Однако работать под началом Гая было куда приятнее, чем мотаться взад-вперед перед магазином, и с тех пор, как я стал научным сотрудником Паркера, негласно подразумевалось, что рано или поздно мне придется поехать по работе в Нью-Йорк, где в общенациональном офисе профсоюза хранятся «настоящие сокровища» в виде фотографий и документов и где до сих пор живут такие герои ранних времен профсоюза, как Альма Хиллман и Джейкоб Потофски.

Гай ничего не знал обо мне, да и ему было плевать на мою личную жизнь, хотя Гаю нравилось, как я слушаю его, и он часто предлагал мне вместе пообедать или выпить. И тем не менее, поскольку судьба не только переменчива, но и игрива, Гай постоянно заговаривал о моей грядущей командировке в Нью-Йорк, предположительно назначая ее на один день, откладывая на следующий, пока я почти не поверил, что все это некая сложная ловушка, и впредь уже не реагировал на его обещания.
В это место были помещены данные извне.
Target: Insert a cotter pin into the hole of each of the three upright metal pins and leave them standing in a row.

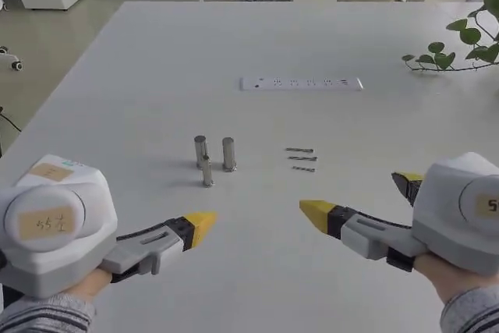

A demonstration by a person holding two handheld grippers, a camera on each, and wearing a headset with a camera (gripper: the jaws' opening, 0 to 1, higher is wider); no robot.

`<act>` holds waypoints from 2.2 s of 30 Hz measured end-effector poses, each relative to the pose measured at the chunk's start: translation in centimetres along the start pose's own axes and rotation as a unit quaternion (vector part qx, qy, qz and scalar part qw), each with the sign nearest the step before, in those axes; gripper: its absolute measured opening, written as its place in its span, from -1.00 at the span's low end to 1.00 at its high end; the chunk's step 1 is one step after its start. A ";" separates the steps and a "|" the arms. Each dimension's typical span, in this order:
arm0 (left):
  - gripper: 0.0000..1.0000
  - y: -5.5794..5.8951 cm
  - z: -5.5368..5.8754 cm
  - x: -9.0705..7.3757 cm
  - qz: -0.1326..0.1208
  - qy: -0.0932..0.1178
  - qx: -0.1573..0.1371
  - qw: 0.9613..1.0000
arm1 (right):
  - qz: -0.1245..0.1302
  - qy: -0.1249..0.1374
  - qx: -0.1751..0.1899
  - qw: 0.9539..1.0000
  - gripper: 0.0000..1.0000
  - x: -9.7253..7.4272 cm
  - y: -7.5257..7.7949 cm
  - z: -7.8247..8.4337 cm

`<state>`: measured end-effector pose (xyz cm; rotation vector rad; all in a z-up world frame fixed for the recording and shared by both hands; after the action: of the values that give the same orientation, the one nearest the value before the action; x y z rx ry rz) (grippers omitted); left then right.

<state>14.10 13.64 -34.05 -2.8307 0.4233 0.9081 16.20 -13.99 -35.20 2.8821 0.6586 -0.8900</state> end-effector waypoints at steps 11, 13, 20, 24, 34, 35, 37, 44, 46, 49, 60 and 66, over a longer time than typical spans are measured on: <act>0.97 -0.2 0.3 0.6 0.002 -0.004 0.001 1.000 | -0.019 -0.011 -0.012 1.000 0.57 1.3 -0.1 0.2; 0.97 -0.1 0.3 0.7 0.002 -0.004 0.000 1.000 | -0.023 -0.015 -0.015 1.000 0.53 1.7 -0.2 0.2; 0.97 -0.1 0.6 1.1 0.006 -0.011 0.001 1.000 | -0.045 -0.019 -0.013 0.999 0.42 3.4 -0.6 -0.2; 0.95 -0.3 0.7 1.1 0.000 -0.006 0.004 1.000 | -0.068 -0.018 -0.010 0.998 0.32 4.6 -1.2 -0.6; 0.93 -0.6 0.9 1.5 0.001 -0.007 0.002 1.000 | -0.111 -0.008 -0.047 0.993 0.07 7.8 -3.2 -2.1; 0.92 -0.6 0.9 1.5 -0.001 -0.006 0.005 1.000 | -0.115 -0.008 -0.051 0.992 0.04 8.3 -3.5 -2.2; 0.91 -0.7 1.1 1.8 -0.001 -0.009 0.007 1.000 | -0.124 -0.009 -0.059 0.991 0.00 8.8 -4.0 -2.3; 0.89 -0.7 1.5 2.3 0.001 -0.012 0.006 1.000 | -0.156 -0.012 -0.085 0.984 -0.17 11.4 -5.9 -2.9; 0.85 -0.7 1.5 2.4 -0.002 -0.011 0.009 1.000 | -0.162 -0.012 -0.089 0.983 -0.20 12.5 -5.9 -3.0; 0.84 -0.8 1.3 2.5 -0.004 -0.006 0.013 1.000 | -0.176 -0.011 -0.097 0.980 -0.26 13.3 -6.6 -3.4; 0.85 -0.9 1.1 2.9 0.006 -0.008 0.014 1.000 | -0.211 -0.022 -0.115 0.970 -0.42 17.5 -8.9 -3.5; 0.86 -0.6 1.2 3.2 0.019 -0.012 0.019 1.000 | -0.224 -0.025 -0.125 0.966 -0.51 19.0 -9.9 -3.5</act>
<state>16.13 13.73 -36.92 -2.7840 0.4863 0.9303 28.10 2.87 -41.99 2.5160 1.3457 -0.8385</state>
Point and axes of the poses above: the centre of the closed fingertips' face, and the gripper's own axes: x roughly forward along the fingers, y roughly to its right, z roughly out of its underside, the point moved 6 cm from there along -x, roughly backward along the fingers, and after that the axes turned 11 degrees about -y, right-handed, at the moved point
Однако я все же воспользовался представившимся случаем и попробовал ногой воду возможных последствий, если я вдруг действительно использую свой билет и полечу на восток. При встрече с Эдди Ватанабе я вскользь упомянул, что моя работа, возможно, потребует, чтобы я уехал на недельку в Нью-Йорк. И Эдди ответил так быстро, что я задумался, не дожидался ли он от меня именно этих слов.

– Это невозможно, Дэвид. Ни при каких обстоятельствах.
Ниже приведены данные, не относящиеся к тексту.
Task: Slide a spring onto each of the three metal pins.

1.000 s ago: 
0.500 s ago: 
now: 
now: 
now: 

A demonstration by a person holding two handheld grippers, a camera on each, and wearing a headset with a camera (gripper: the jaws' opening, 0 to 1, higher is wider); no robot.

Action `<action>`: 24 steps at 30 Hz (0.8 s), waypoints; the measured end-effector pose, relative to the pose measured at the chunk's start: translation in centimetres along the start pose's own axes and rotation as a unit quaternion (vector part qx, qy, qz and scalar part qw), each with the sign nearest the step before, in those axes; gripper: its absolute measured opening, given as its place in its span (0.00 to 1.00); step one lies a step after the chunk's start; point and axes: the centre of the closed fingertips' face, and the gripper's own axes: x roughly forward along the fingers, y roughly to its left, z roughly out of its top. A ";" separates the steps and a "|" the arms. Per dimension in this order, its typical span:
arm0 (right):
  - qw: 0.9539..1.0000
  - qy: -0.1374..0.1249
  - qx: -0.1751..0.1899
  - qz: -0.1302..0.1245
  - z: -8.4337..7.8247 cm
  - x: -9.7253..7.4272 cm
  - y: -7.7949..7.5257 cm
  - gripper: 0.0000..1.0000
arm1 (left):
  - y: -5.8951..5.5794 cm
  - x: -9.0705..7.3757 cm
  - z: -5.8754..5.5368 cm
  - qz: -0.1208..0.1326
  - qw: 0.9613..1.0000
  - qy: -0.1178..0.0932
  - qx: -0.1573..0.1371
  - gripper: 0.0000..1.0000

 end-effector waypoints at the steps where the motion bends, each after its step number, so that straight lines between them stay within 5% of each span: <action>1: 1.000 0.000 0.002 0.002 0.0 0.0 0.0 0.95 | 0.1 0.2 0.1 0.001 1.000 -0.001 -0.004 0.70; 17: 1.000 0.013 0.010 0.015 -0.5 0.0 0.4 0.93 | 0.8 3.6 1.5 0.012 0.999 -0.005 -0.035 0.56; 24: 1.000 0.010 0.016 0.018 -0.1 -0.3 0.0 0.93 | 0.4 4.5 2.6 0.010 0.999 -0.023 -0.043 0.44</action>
– Почему нет? – спросил я. – Даже если я предоставлю письменное заявление от своего босса, что должен отправиться в Нью-Йорк?

– Невозможно ни при каких условиях.

Спустя две недели я снова встретился с Эдди. Был вечер, и весна отступила. Шел ледяной дождь, небо приобрело цвет темно-синего фарфора, и казалось, что от удара грома оно может расколоться на тысячу кусочков. Вместо того чтобы встретиться в офисе Эдди, мы решили поговорить в закусочной «Уимпи», в торговом центре недалеко от моего дома. Когда я пришел, Эдди уже сидел. На нем была тонкая шерстяная куртка с длинными и узкими деревянными пуговицами. Еще он недавно подстригся. Теперь у него была прическа, как у бизнесмена, и его практически прозрачные золотистые уши походили на личинок и казались такими уязвимыми. От него пахло мятной жвачкой и новой машиной. Когда я сел, он протянул мне руку и я пожал ее.

– Не волнуйся, – сказал он. – Ты не опоздал. Это я пришел раньше времени. – Он щелкнул пальцами, подзывая официантку, словно недотепистый мальчишка, который старается показаться крутым и искушенным перед девушкой.